## AIM OF THE TASK
Pull every line with "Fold" from the data below and copy it.

## MATERIAL PROVIDED
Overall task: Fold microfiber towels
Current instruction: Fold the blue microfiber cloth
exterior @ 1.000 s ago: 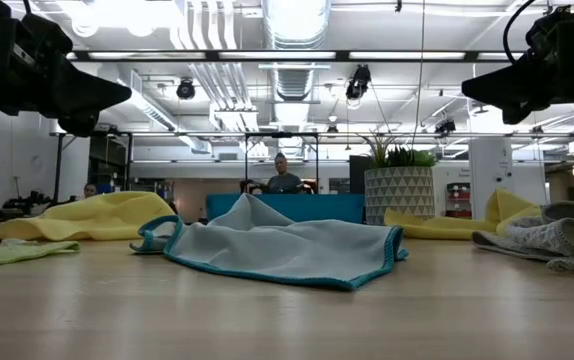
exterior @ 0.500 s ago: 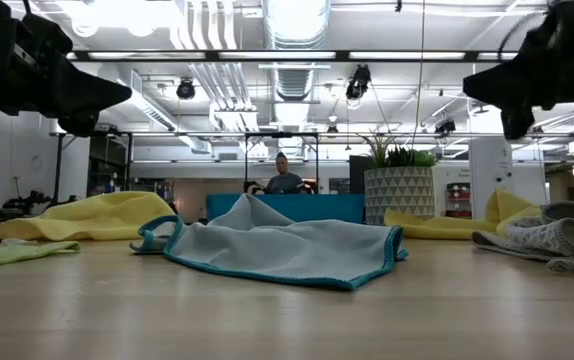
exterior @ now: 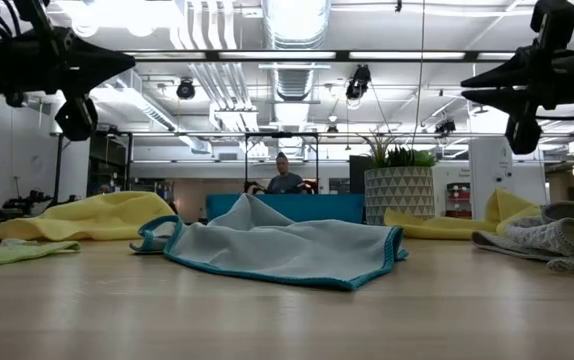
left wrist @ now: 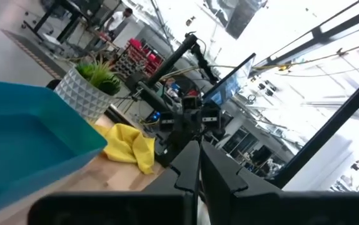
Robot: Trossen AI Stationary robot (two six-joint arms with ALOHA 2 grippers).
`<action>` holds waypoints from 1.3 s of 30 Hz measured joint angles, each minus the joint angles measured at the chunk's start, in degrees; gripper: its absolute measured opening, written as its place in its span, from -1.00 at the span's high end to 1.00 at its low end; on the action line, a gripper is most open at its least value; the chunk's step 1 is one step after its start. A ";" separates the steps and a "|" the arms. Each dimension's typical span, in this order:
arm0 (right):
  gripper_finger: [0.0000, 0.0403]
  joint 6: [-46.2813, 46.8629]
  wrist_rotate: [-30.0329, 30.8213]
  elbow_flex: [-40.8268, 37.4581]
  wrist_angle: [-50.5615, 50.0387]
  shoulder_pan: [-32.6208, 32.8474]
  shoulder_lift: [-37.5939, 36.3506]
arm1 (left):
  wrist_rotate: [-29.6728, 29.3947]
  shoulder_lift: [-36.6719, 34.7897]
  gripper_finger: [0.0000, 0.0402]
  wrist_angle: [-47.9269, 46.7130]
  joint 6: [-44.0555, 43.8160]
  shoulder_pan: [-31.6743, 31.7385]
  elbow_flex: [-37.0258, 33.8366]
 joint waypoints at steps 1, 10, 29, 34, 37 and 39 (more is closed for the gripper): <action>0.73 -0.31 0.38 0.00 0.00 0.00 0.00 | 0.00 0.13 1.00 -0.02 0.01 0.00 0.00; 0.73 -6.93 1.70 0.00 -0.04 0.00 0.00 | -1.28 3.34 1.00 -0.23 0.22 0.00 0.00; 0.73 -26.56 4.05 -0.02 7.89 0.02 0.07 | 2.37 27.99 1.00 5.98 7.83 -0.04 14.07; 0.73 -28.92 1.29 -0.02 13.88 0.02 1.11 | 6.27 38.33 1.00 5.78 10.73 -0.37 21.06; 0.73 -29.99 -1.70 -0.02 19.40 0.04 2.63 | 7.80 44.29 1.00 4.17 13.07 -1.26 24.81; 0.73 -30.66 -2.74 -0.02 22.37 0.04 3.72 | 8.19 47.38 1.00 3.14 14.48 -2.00 28.22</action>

## OUTPUT OF THE TASK
Overall task: Fold microfiber towels
Current instruction: Fold the blue microfiber cloth

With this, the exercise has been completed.